Providing space, making the latest technology accessible, promoting inventive and entrepreneurial spirit at Hof University of Applied Sciences – these are the goals to be achieved with the new “MakerSpace” at the university. The high-tech workshop, which was funded as part of the “Startuplab” project, is now open to all members of Hof University of Applied Sciences.
A “MakerSpace” is a professional prototype workshop with high-tech machines, tools and software and a place for tinkerers and hobbyists to realize technical ideas. The showpiece of the new “MakerSpace” at Hof University is a 3D printer with a printing volume of one cubic meter. In addition to the “BigRep,” one of only three printers of its kind at German universities, students now have access to a range of smaller 3D printers for various plastics, plotters, laser cutters, 3D scanners or special CAD software for designing models, among other things, in addition to the previous extensive laboratory machinery.

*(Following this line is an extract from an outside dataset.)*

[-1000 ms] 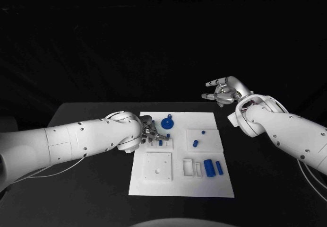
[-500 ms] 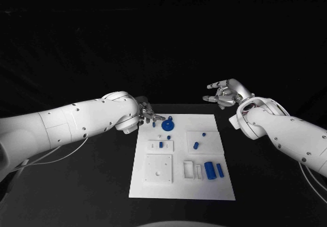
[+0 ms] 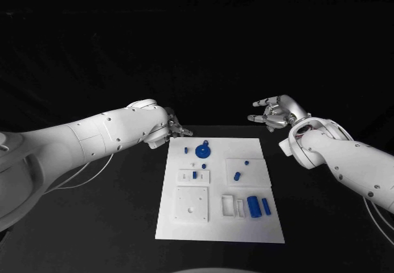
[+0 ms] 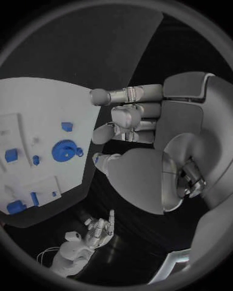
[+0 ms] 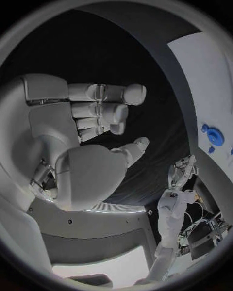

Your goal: Assemble the parts on the task board

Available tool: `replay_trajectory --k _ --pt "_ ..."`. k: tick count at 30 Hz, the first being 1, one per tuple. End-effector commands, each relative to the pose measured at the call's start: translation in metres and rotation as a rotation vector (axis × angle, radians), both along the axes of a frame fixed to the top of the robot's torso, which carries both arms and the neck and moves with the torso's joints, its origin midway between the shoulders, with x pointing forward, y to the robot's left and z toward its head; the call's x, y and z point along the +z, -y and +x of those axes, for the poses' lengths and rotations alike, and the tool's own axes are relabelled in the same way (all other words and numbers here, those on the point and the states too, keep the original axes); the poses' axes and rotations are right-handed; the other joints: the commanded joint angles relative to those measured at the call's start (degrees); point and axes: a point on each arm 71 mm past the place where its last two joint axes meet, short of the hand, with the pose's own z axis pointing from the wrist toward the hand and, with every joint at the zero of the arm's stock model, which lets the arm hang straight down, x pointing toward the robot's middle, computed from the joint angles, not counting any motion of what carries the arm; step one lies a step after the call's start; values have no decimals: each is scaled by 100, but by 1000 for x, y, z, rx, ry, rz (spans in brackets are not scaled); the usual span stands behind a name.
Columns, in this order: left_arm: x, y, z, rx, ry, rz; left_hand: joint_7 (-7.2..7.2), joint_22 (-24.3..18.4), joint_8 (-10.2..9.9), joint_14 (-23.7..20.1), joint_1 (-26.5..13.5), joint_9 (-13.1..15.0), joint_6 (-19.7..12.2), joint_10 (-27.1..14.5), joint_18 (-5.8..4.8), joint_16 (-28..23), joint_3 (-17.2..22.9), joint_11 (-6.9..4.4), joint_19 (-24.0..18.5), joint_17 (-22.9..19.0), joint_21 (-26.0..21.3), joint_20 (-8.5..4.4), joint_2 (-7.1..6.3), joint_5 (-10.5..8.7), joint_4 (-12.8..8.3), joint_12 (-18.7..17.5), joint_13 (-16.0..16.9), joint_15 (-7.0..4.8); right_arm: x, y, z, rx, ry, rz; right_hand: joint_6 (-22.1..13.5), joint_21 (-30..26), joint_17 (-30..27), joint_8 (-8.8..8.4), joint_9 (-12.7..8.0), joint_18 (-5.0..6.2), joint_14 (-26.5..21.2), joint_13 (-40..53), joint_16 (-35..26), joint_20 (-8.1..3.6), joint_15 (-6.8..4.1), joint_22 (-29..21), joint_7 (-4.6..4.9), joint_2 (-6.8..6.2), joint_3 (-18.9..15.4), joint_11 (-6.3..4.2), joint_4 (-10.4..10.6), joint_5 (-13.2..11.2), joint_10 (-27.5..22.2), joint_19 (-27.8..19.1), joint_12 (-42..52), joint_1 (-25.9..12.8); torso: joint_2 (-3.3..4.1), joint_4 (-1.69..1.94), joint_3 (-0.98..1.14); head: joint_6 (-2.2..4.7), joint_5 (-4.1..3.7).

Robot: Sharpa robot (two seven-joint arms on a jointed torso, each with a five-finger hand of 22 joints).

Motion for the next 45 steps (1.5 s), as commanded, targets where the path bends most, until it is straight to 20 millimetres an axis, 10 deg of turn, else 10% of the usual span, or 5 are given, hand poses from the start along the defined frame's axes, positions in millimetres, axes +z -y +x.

Ecosystem for founders is being expanded
Hof University of Applied Sciences is pursuing an ambitious goal with the opening of the “MakerSpace”: “This is an important building block towards becoming a founder-friendly university,” says President Prof. Dr. Dr. h.c. Jürgen Lehmann
We want to position ourselves clearly with this and are taking the next step toward firmly anchoring inventiveness, entrepreneurial thinking and a drive for innovation in our DNA.Prof. Dr. Dr. h.c. Jürgen Lehmann
“At the beginning of our local ecosystem for founders was the realization of the study focus “Founder Management” in university teaching, which has since been expanded by the study focus “Entrepreneurship and TechStartups”. This was followed by the establishment of the Digital Startup Center Einstein1 on the campus of Hof University of Applied Sciences: a place for those who are already implementing the startup idea. With the “Startuplab” project and the “MakerSpace”, we are setting another example and completing the existing offerings for those willing to start up, from idea generation to prototyping to founding.”
Encourage, inspire, promote – cooperation with schools planned
The “MakerSpace” is being realized as part of the “Startuplab” project, a Germany-wide program to provide greater support for startup initiatives at universities. Hof University of Applied Sciences is one of a total of 16 universities in Germany to receive funding from the Federal Ministry of Education and Research
With this project, we are starting at the very beginning of a possible business start-up, where ideas are born or still need to matureJörg Raithel (project coordinator)
“Our goal is to create a climate at the university that encourages students to start up and try things out. We want to inspire and provide targeted support. In concrete terms, this means that we offer workshops and special study formats for developing ideas and new business models, for example. One focus here is on agile methods such as design thinking. With funding programs and competitions, we provide additional incentives, including financial ones. We also organize events where like-minded people can meet, exchange ideas and learn from each other. We cooperate very closely with the Digital Startup Center on all measures. In the long term, we also plan to work more closely with regional schools. This could be open evenings in the “MakerSpace” or tinkering competitions. We are in the idea phase and are holding initial talks. We are happy if schools are interested and approach us,” says Raithel.
Start-ups are important for the regional economy
Start-ups promote structural change in the economy, they provide impetus and drive innovation processes, even in established companies. In the best case, graduates stay in the region, found companies and create new jobs in sustainable industries. Start-ups are of great importance for the economic development of a region.”Prof. Dr. Anke Müller and Prof. Dr. Michael Seidel
This is what the two professors from Hof, Dr. Anke Müller and Dr. Michael Seidel, who brought the “Startuplab” project to the university with a funding amount of 1.2 million euros, have to say. “In Germany, startup rates vary greatly depending on the region. It is well known that a strong startup scene has formed in cities such as Berlin and that these regions benefit greatly from it, attracting young and well-educated people on a permanent basis. Even among rural regions, there are some that succeed in exploiting the existing potential and attracting people willing to start up a business because they create an appropriate environment and offers. This includes solid start-up training at university, contact points for advice, support programs for founders, networks with like-minded people and a correspondingly open climate. And that is precisely where our opportunity lies as a region and as a university. We have good conditions here, and we would like to use and further develop them,” say Müller and Seidel.